Based on the protocol employed in this study, efforts were made to keep parturients and anesthesiologists blinded to the selected intervals. Analgesic device operation, however, may have led to the inadvertent unblinding of group assignments. To maximize the degree of double-blinding, the differences in intervals between neighboring groups were just 5 minutes. Individual patients are also a relatively objective indicator for pain perception such that these results are unlikely to be impacted by awareness of group assignments.

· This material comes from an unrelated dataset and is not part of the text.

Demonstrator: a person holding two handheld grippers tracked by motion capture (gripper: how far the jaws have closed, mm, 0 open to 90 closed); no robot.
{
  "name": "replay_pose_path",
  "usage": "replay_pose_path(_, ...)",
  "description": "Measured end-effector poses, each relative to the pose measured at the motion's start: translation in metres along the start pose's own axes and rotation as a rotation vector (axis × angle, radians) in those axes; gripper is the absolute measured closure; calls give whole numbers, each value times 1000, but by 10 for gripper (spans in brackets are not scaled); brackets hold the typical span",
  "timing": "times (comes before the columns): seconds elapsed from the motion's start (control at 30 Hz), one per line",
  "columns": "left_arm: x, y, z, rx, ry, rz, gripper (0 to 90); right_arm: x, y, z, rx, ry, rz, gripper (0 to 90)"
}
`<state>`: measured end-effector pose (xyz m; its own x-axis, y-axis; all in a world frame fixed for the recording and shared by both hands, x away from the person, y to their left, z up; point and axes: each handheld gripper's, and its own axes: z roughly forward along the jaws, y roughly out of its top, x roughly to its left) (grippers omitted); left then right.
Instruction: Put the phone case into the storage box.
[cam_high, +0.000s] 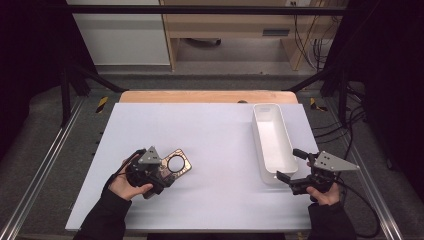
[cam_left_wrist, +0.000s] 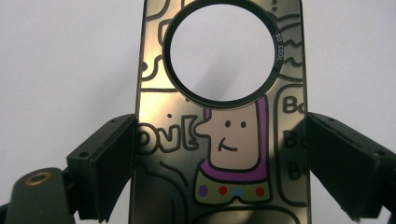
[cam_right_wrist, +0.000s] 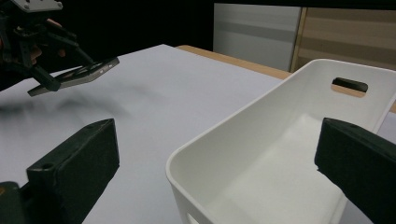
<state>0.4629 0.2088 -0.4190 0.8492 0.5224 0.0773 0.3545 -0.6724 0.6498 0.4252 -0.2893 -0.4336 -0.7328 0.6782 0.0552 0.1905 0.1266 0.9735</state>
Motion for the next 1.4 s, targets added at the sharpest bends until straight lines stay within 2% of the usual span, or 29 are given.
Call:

Lastly, this study only focused on women in the first stage of labor after loading dose administration. These findings may not be applicable to the second stage of labor, which may coincide with an increased minimal local analgesic concentration. Additional, caution should be exercised when interpreting the data analysis for the secondary outcomes due to potential limitations in sample size, which may have introduced reporting bias and impeded the detection of statistically significant differences, such as side effects, in this study.

In summary, the optimal PIEB dosing interval for the administration of 10 mL of 0.1% ropivacaine and 0.5 μg/mL sufentanil is roughly 50 minutes under the established experimental conditions. This labor analgesic regimen may help mitigate pain while also minimizing the potential for patient overdose. Future studies employing various drug combinations and PIEB parameters are warranted to build on these results.